1958 book by John F. Kennedy

A Nation of Immigrants (ISBN 978-0-06-144754-9) is a 1958 book on American immigration by then U.S. Senator John F. Kennedy of Massachusetts.

The name of the book is a reference to the fact that the United States is a country whose population is predominantly made up of immigrants and their recent descendants, who settled the country following the European colonization of the Americas and the establishment of the Thirteen Colonies.

==History==
The book was written by Kennedy in 1958, while he was still a senator. It was written as part of the Anti-Defamation League's series entitled the One Nation Library. In the 1950s, former ADL National Director Ben Epstein was concerned by rising xenophobia and anti-immigrant rhetoric, so he reached out to then-Senator Kennedy to write a manuscript on immigration reform.

Subsequently, after gaining the presidency, Kennedy called on Congress to undertake a full reevaluation of immigration law; and he began to revise the book for further publication. In August 1963, excerpts of the 1958 pamphlet were published in The New York Times Magazine.

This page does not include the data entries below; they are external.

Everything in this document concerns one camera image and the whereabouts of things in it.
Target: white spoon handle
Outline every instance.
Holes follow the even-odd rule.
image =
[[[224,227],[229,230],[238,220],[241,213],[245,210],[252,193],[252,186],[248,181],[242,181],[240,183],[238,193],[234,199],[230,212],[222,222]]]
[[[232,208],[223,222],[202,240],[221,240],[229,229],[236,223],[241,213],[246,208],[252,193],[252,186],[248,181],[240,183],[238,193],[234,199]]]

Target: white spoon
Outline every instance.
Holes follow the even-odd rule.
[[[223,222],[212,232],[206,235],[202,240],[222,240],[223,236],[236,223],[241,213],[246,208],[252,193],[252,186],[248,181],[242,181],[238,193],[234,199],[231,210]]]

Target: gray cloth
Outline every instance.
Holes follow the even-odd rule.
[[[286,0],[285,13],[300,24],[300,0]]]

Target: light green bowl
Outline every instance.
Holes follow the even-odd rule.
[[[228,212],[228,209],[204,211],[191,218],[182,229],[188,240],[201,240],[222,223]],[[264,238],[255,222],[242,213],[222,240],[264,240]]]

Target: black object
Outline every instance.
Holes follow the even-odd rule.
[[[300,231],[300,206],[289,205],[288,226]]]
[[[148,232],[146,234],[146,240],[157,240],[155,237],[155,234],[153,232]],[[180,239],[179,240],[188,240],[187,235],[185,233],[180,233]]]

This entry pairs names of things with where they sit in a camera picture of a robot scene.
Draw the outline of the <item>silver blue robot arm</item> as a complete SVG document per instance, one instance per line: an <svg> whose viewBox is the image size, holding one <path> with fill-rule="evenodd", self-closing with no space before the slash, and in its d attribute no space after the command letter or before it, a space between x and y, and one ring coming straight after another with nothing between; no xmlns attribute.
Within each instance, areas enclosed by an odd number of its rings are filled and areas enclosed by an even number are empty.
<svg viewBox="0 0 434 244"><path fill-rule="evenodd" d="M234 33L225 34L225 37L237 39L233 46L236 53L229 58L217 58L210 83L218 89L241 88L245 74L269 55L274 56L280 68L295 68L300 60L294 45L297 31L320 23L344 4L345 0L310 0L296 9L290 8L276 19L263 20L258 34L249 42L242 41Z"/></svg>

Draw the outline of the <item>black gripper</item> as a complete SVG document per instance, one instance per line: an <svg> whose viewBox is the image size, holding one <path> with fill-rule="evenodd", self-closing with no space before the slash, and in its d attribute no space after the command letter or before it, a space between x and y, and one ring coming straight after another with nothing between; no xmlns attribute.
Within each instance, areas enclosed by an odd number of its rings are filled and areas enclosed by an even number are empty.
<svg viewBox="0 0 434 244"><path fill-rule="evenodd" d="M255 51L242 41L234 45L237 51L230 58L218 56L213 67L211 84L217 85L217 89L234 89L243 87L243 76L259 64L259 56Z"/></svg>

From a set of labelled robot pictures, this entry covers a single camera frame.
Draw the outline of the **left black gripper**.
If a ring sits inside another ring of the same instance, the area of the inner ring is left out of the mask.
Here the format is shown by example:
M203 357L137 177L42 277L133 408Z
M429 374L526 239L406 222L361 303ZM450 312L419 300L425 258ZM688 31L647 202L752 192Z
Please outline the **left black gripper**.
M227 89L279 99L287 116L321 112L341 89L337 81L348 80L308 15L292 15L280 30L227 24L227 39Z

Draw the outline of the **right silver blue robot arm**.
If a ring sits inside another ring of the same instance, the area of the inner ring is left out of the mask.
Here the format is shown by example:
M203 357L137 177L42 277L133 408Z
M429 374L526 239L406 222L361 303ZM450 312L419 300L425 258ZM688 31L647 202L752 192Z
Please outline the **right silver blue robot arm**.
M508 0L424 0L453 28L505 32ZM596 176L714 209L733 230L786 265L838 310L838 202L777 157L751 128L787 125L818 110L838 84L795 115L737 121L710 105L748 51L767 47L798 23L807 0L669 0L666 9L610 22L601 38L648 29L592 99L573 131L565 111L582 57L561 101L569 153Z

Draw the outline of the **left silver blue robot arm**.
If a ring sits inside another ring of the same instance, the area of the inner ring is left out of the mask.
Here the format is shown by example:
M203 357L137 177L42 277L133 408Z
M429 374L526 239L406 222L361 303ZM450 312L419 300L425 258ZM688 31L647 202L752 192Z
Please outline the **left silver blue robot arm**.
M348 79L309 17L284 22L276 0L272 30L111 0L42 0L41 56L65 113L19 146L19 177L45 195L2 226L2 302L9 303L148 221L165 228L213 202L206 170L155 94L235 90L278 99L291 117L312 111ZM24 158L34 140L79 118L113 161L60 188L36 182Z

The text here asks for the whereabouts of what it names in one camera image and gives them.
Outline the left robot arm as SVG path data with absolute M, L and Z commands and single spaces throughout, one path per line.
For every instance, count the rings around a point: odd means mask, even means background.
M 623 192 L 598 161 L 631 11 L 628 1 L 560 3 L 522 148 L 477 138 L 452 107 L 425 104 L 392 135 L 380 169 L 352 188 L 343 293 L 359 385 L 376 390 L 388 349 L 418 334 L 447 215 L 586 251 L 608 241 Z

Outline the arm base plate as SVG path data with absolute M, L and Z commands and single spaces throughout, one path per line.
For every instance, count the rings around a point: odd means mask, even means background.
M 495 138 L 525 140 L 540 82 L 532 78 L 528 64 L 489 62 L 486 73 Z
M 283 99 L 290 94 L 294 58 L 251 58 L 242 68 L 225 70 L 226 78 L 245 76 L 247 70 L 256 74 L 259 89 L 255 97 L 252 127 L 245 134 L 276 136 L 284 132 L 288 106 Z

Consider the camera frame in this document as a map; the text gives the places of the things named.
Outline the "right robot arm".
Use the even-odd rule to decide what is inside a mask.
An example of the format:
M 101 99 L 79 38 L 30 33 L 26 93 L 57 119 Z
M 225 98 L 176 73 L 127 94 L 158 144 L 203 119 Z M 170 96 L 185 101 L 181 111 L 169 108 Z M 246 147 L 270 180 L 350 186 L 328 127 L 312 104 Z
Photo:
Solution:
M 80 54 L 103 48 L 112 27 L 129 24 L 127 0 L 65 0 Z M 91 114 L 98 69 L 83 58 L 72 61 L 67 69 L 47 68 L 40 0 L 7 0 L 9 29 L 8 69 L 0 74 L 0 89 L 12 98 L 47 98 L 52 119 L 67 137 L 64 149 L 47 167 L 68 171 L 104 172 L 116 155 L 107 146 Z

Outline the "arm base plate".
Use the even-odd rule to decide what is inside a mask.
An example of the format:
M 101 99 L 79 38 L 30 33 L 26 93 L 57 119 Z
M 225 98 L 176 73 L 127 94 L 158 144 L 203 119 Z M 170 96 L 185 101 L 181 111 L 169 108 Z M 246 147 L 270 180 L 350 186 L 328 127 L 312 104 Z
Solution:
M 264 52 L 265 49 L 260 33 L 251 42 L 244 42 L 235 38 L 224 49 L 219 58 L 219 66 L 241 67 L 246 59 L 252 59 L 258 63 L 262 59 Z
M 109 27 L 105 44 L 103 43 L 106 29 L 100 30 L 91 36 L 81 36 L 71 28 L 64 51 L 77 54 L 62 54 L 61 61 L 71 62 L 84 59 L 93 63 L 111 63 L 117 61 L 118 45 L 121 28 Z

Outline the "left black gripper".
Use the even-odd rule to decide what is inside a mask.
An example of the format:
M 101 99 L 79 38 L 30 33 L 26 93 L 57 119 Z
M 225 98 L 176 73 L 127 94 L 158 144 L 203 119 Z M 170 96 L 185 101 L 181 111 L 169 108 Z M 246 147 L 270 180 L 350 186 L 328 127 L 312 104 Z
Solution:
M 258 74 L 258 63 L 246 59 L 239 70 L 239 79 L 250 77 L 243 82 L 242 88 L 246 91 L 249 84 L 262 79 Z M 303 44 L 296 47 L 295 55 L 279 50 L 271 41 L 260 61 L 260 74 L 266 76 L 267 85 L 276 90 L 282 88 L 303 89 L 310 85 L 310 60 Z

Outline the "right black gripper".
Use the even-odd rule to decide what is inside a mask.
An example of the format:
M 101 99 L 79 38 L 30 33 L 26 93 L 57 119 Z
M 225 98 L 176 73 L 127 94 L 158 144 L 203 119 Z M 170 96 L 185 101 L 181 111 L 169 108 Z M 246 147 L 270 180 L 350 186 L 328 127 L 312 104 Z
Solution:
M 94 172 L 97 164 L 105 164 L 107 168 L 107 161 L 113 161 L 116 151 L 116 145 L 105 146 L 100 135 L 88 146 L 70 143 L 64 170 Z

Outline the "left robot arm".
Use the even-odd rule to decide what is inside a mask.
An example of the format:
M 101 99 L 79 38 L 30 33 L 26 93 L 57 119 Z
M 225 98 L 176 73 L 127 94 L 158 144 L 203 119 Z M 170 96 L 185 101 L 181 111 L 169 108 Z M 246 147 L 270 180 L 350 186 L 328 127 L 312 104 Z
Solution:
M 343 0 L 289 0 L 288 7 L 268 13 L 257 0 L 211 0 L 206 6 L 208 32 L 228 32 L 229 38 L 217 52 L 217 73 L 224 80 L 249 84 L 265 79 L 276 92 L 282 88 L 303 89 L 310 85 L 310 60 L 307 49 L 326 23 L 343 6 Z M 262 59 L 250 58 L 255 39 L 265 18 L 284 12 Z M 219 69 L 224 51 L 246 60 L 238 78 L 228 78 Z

Kennedy's assassination took place before he could complete the revision, but the book was posthumously published in 1964 with an introduction by his brother, then Attorney General Robert F. Kennedy.

The book was re-issued by the Anti-Defamation League in 2008. The 2018 edition was endorsed by former Secretary of State Madeleine K. Albright and then-U.S. Senator Marco Rubio.

==Summary==

The book includes a map.

The book contains a short history of immigration from Colonial America onwards, an analysis of the importance of immigration in US history, and proposals to liberalize immigration law.